◆ About this task
Copy out, from the entries below, each line that holds the string "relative".

◆ Data for analysis
..............................
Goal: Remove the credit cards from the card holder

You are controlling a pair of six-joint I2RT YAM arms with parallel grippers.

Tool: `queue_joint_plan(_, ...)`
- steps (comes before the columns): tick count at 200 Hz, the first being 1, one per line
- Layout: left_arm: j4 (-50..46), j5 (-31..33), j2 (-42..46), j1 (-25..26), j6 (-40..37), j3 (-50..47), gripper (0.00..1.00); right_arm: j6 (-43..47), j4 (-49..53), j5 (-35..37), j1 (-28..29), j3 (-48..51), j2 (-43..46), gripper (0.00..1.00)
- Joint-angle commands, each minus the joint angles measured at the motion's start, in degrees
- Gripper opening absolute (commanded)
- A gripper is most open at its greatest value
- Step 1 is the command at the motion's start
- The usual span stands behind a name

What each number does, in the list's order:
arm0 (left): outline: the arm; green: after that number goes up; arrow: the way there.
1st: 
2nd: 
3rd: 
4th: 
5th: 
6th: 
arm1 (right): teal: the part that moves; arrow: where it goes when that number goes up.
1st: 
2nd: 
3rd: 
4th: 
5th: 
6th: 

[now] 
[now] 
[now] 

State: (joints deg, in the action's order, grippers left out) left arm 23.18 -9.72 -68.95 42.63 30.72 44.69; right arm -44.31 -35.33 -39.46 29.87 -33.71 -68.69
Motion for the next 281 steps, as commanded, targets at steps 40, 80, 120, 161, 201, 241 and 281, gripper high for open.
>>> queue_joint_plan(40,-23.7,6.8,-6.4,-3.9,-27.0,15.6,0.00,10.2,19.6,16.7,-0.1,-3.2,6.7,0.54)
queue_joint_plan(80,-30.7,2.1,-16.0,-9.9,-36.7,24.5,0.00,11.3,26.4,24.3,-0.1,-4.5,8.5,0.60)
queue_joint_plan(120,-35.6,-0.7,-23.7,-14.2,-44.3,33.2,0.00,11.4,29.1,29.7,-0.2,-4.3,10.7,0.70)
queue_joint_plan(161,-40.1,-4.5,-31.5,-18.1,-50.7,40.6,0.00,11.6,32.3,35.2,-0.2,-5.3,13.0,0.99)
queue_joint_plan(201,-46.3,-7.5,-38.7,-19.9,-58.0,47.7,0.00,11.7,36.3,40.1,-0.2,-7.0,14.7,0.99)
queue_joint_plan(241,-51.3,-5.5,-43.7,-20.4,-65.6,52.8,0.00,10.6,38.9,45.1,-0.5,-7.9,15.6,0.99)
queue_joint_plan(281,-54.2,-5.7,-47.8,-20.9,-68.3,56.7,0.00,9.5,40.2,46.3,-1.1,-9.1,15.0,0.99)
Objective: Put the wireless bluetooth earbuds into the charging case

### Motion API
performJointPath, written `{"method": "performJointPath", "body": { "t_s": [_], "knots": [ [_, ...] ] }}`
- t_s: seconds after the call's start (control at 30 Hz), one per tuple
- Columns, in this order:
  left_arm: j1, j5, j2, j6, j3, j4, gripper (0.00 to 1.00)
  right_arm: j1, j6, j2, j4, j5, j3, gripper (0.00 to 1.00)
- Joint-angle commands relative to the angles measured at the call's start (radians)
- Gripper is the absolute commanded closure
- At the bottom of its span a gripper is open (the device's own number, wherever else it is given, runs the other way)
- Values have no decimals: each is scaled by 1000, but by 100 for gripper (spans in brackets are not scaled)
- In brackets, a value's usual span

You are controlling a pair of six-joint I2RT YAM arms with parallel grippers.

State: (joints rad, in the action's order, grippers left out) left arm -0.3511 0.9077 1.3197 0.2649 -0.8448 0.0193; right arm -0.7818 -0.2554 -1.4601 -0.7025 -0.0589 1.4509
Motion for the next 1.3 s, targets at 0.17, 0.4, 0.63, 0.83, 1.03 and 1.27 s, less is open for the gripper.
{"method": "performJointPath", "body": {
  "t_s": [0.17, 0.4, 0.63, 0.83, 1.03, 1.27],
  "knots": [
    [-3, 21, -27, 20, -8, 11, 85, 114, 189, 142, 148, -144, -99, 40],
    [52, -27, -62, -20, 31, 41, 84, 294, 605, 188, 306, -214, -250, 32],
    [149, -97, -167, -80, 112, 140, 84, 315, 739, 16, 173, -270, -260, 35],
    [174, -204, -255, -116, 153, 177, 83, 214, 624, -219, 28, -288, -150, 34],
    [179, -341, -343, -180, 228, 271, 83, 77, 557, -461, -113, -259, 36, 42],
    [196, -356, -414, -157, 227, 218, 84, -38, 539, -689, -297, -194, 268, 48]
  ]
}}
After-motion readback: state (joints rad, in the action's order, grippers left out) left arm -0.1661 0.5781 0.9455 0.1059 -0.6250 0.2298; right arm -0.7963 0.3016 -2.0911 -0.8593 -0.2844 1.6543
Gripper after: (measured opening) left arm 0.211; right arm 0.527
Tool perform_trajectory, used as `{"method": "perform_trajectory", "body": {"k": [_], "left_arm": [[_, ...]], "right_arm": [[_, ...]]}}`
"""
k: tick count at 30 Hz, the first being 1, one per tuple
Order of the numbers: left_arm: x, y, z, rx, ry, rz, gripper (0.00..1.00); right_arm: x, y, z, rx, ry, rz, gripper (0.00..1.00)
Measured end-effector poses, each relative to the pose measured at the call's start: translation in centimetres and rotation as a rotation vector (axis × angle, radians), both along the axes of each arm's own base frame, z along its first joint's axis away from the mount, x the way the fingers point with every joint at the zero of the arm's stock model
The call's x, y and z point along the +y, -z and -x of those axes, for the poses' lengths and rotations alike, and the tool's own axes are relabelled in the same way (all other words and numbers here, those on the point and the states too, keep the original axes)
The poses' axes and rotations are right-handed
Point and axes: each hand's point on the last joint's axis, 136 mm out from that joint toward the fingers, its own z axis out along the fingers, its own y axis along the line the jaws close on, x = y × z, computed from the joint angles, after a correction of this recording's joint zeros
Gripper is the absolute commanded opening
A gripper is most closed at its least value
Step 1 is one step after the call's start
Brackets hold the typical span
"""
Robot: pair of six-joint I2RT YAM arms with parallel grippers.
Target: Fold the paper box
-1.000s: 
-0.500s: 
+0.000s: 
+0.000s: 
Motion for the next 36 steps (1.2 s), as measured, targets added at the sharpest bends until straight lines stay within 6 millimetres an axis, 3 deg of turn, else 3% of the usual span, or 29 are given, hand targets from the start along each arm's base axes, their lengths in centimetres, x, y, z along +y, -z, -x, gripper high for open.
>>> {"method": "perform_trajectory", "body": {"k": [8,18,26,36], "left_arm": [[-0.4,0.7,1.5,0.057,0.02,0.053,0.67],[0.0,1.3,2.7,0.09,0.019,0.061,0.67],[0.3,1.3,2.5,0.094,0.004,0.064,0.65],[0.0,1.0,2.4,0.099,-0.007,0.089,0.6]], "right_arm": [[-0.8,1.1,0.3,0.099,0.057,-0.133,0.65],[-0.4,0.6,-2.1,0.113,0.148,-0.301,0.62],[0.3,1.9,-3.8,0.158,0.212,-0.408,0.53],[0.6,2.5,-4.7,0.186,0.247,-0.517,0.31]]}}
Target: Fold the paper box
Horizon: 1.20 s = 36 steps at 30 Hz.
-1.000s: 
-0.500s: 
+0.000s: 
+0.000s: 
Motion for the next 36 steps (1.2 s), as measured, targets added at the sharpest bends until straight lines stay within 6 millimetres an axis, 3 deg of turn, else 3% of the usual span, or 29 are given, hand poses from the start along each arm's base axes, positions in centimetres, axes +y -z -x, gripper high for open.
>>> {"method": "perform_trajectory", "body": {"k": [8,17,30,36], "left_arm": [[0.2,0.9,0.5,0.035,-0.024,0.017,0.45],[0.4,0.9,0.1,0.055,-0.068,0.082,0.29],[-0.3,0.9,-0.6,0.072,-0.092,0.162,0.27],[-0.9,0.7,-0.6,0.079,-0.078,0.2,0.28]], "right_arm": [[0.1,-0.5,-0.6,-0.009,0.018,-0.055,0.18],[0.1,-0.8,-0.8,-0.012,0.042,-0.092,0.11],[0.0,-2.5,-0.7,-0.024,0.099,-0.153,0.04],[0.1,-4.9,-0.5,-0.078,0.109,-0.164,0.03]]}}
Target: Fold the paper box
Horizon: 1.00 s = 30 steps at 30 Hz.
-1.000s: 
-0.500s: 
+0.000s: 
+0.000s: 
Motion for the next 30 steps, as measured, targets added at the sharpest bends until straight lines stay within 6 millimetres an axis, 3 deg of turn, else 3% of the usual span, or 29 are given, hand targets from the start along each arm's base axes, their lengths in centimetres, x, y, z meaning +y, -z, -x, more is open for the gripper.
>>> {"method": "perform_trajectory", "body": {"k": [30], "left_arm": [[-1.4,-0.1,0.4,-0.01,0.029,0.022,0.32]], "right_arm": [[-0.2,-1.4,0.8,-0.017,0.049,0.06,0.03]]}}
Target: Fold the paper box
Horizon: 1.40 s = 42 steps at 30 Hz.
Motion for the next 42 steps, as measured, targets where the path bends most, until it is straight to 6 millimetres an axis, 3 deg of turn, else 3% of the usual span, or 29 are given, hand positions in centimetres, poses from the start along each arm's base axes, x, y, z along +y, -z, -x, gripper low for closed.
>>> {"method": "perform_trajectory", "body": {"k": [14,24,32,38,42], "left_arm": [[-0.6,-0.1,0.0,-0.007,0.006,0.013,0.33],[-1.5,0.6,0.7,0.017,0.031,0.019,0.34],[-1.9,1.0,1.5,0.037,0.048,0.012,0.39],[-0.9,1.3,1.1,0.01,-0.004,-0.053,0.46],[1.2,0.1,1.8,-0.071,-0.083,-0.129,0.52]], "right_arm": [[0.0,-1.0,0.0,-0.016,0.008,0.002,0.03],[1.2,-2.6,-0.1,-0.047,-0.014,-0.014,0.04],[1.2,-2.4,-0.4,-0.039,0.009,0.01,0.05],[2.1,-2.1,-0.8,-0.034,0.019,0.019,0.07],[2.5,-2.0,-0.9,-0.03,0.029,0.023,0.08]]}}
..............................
◆ Exercise response
- Joint-angle commands relative to the angles measured at the call's start (radians)
Measured end-effector poses, each relative to the pose measured at the call's start: translation in centimetres and rotation as a rotation vector (axis × angle, radians), both along the axes of each arm's own base frame, z along its first joint's axis away from the mount, x the way the fingers point with every joint at the zero of the arm's stock model

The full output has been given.